Publication (Outlet/Website): HerbSilverman.Com

Publication Date (yyyy/mm/dd): 2020/03/26

Scott Douglas Jacobsen: We talked some sessions ago about the death of Paul Krassner. A cultural elephant in the countercultural room, or, more properly, the plural alternative cultures room. Friends come from many different areas. What makes a friendship?

Dr. Herb Silverman: There are all kinds of friends. I recently met someone I had never seen before, and she informed me that she was a friend of mine—a Facebook friend. When I first got on Facebook I agreed to be friends with anyone who requested it, and now I think I have too many such “friends.” I’m also friends with some charities I support, as in “Friends of the Library.” I am not a Quaker (the Society of Friends), though among religions I think it is one of the best because of its emphasis on peace, social justice, and finding the light within. Surprisingly, there is also a group called Nontheistic Quakers (nontheistic Friends). A more traditional notion of friends would be people not related to you whom you know well, and whose company you enjoy. This might include professional colleagues, fellow supporters in a cause, or someone you are intimate with. Friends are the family you choose. No matter how down you are, good friends should be able to make you laugh. I think the best kind of friend is someone you love and who loves you, someone you respect and who respects you, someone you trust and who trusts you, someone with whom you can be honest and who is honest with you, and someone you are loyal to and who is loyal to you. (We are fortunate in life if we have two such friends.) My wife, Sharon, is my best friend.

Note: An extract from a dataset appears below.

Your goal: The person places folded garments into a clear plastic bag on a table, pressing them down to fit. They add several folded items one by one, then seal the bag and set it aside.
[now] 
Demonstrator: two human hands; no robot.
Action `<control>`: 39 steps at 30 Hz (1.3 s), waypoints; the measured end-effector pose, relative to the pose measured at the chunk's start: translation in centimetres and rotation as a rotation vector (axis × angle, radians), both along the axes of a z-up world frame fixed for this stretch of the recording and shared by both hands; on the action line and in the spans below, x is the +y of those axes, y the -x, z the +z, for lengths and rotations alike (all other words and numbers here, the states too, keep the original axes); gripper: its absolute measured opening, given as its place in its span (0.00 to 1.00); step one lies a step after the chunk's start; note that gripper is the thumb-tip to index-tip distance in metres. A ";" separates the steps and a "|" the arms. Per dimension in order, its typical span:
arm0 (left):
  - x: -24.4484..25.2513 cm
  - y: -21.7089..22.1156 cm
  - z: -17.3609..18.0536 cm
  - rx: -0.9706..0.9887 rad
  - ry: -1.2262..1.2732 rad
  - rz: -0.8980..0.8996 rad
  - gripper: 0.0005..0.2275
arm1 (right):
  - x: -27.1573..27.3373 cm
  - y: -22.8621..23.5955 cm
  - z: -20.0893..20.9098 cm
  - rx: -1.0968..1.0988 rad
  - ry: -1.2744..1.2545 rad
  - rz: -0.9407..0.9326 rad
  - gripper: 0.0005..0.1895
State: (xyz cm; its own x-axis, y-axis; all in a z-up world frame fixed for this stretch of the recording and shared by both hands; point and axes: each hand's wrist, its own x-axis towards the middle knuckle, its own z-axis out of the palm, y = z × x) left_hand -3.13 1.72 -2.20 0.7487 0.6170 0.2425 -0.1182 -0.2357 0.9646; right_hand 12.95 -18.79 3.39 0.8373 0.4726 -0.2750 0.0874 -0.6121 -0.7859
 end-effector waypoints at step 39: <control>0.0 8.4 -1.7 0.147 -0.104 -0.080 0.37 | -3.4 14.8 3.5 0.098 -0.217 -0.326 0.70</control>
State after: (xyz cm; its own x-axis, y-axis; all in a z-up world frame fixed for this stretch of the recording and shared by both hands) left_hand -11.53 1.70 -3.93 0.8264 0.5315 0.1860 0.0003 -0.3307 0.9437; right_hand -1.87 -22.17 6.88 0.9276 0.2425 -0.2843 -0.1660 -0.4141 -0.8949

Jacobsen: What makes a friendship last?

Silverman: A friendship lasts as long as you continue to enjoy one another’s company. You should be able to be yourself, give support when needed, empathize, express your feelings, forgive, and make mistakes without fear of judgment. 

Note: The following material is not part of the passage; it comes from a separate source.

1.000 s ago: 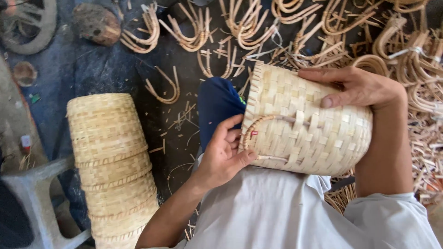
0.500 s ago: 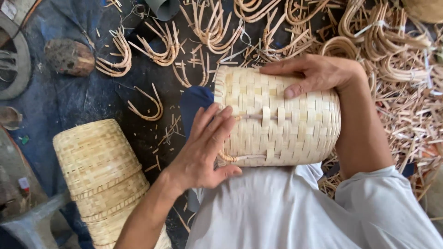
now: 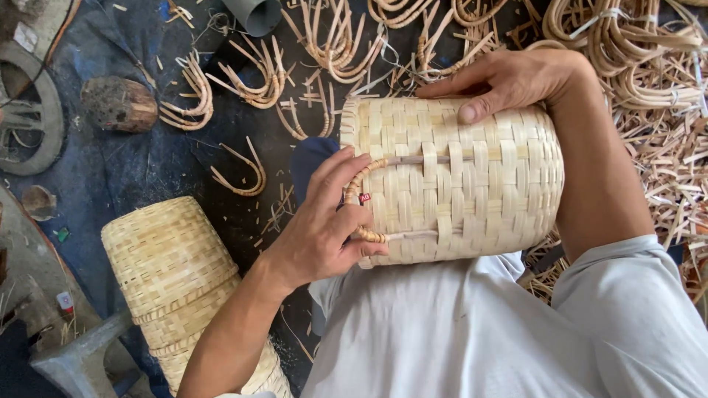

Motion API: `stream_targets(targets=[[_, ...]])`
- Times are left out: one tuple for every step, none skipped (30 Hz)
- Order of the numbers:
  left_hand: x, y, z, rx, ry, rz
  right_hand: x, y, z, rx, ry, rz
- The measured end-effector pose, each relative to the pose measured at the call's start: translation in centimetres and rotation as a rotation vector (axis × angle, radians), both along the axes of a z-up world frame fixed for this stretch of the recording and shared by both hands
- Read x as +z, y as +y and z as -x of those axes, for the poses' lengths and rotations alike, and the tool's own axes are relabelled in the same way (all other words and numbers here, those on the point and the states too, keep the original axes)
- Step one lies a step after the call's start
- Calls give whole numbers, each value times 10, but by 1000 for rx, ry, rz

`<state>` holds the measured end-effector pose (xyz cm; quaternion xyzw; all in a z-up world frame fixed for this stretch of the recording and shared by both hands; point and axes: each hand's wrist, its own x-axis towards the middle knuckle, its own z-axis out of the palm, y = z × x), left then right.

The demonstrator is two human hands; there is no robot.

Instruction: The person weaves a basket by hand, threading and folding wooden strips through the woven structure and attaching a curved handle.

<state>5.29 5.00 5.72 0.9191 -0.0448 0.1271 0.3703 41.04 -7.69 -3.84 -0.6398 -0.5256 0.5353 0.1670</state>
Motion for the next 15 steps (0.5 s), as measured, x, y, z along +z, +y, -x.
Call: stream_targets(targets=[[2,-1,-1,2,2,11,-3,-3,-4,24,-2,-36],[2,-2,-2,3,5,21,-7,-6,-7,28,34,-55],[2,-3,-2,3,0,27,-12,-7,-9,32,70,-76],[1,-5,-3,3,-4,33,-18,-9,-10,35,105,-97],[0,-5,-4,3,-9,38,-23,-12,-9,22,118,-103],[-3,-5,-5,-5,-14,23,-28,-14,-7,8,132,-110],[-5,-7,-5,-10,-12,11,-31,-16,-5,-3,151,-114],[-8,-8,-4,-15,-11,-1,-32,-17,-4,-23,167,-74],[-10,-10,-3,-25,-9,25,-32,-15,-3,-44,183,-35],[-13,-12,-3,-35,-6,51,-31,-14,-1,-64,200,4],[-15,-13,-3,-49,-4,78,-29,-13,1,-76,196,18],[-16,-14,-2,-53,-7,88,-27,-11,4,-88,192,33],[-17,-15,-1,-54,-14,96,-23,-9,4,-97,184,45],[-18,-15,-1,-55,-21,104,-20,-7,5,-102,169,52],[-19,-16,-1,-54,-23,102,-17,-7,7,-105,159,64]])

Sometimes friends drift apart (becoming former friends) because their interests change. Last year I attended my 55thhigh school reunion. Some of my former friends might become friends again if we stayed in touch, but our lives and interests have moved on, so there are no such plans. On the other hand, I continue to communicate with a former colleague who left the College of Charleston 40 years ago and moved to another state. We remain good friends with many similar interests and activities, and go out of our way occasionally to get together. To make a friendship endure often requires hard work. If you value the friendship, you should learn about your friend’s new interests and see if you can turn them into interests of yours as well. It likely will include the friend’s spouse and children. 

Jacobsen: Why are long-term friends important to maintain for emotional health and a sense of connection with other human beings, and to think about others besides oneself, i.e., to have social responsibility and consideration?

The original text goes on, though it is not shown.